# What the exercise asks
Could you copy each line of the listing below that has the word "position"?

# Data shown
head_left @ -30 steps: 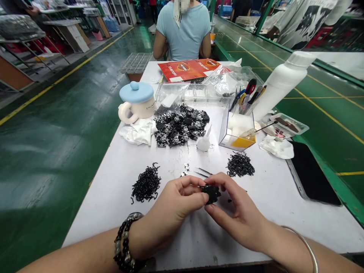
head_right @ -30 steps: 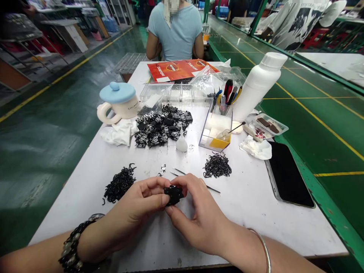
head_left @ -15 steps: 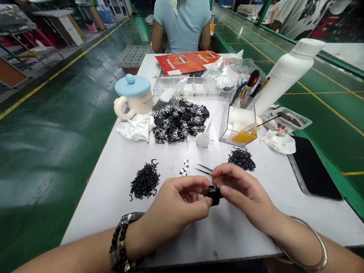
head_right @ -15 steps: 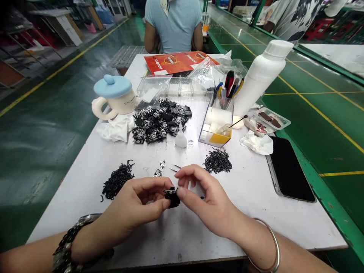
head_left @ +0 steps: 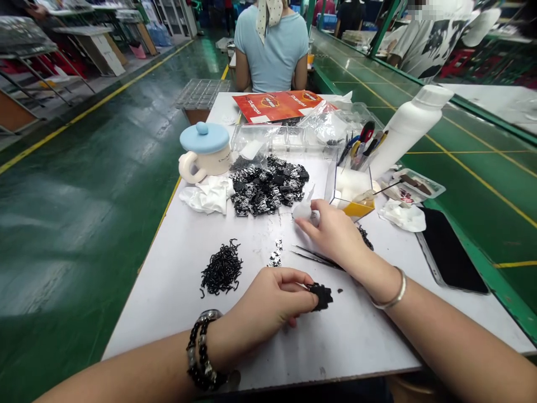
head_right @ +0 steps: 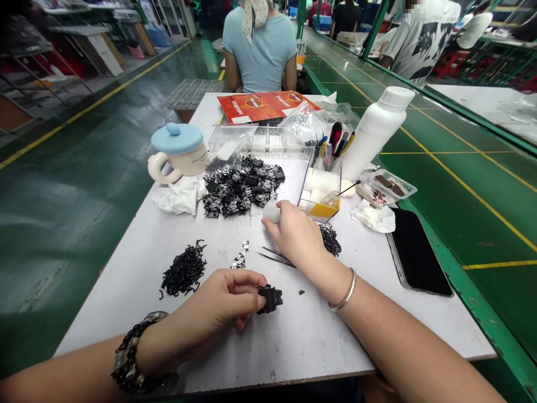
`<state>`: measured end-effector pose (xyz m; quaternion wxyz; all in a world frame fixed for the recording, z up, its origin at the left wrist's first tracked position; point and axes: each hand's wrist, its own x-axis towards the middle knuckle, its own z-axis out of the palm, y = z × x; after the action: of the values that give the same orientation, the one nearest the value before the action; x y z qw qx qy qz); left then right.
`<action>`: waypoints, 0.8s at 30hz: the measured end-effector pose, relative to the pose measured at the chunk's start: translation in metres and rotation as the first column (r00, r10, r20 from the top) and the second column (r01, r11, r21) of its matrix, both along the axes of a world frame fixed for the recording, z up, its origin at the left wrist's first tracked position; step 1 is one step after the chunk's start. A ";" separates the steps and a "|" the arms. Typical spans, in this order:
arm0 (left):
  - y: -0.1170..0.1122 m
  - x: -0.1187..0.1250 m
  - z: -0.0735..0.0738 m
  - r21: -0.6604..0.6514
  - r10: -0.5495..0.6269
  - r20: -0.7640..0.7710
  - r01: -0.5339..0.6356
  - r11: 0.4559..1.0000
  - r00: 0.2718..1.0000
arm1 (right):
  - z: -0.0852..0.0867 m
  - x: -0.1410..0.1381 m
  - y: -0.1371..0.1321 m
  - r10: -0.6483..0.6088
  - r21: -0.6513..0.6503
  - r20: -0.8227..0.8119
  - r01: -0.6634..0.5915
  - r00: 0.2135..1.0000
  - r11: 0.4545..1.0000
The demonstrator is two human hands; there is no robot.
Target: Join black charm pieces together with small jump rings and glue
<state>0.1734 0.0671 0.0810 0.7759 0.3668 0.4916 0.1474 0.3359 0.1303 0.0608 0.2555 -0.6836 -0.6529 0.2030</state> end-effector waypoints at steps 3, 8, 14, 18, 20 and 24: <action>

# Expected output
`<state>`: measured end-effector pose (xyz m; quaternion wxyz; all in a world frame fixed for the recording, z up, its origin at the left wrist's first tracked position; point and axes: each hand's wrist, its own x-axis towards the middle knuckle, its own z-axis out of the palm, y = z × x; after the action: of the values that give the same orientation, the one nearest the value before the action; x y z qw qx qy qz); left then right.
`<action>`: waypoints, 0.8s at 30hz: the measured end-effector pose, relative to the pose measured at the chunk's start: translation in metres and rotation as the first column (r00, r10, r20 from the top) and the second column (r01, r11, r21) of its matrix, both along the axes of a world frame fixed for the recording, z up, its origin at the left wrist's first tracked position; step 1 is one step after the chunk's start. A ";" separates the steps and a "|" the arms. Typical spans, in this order:

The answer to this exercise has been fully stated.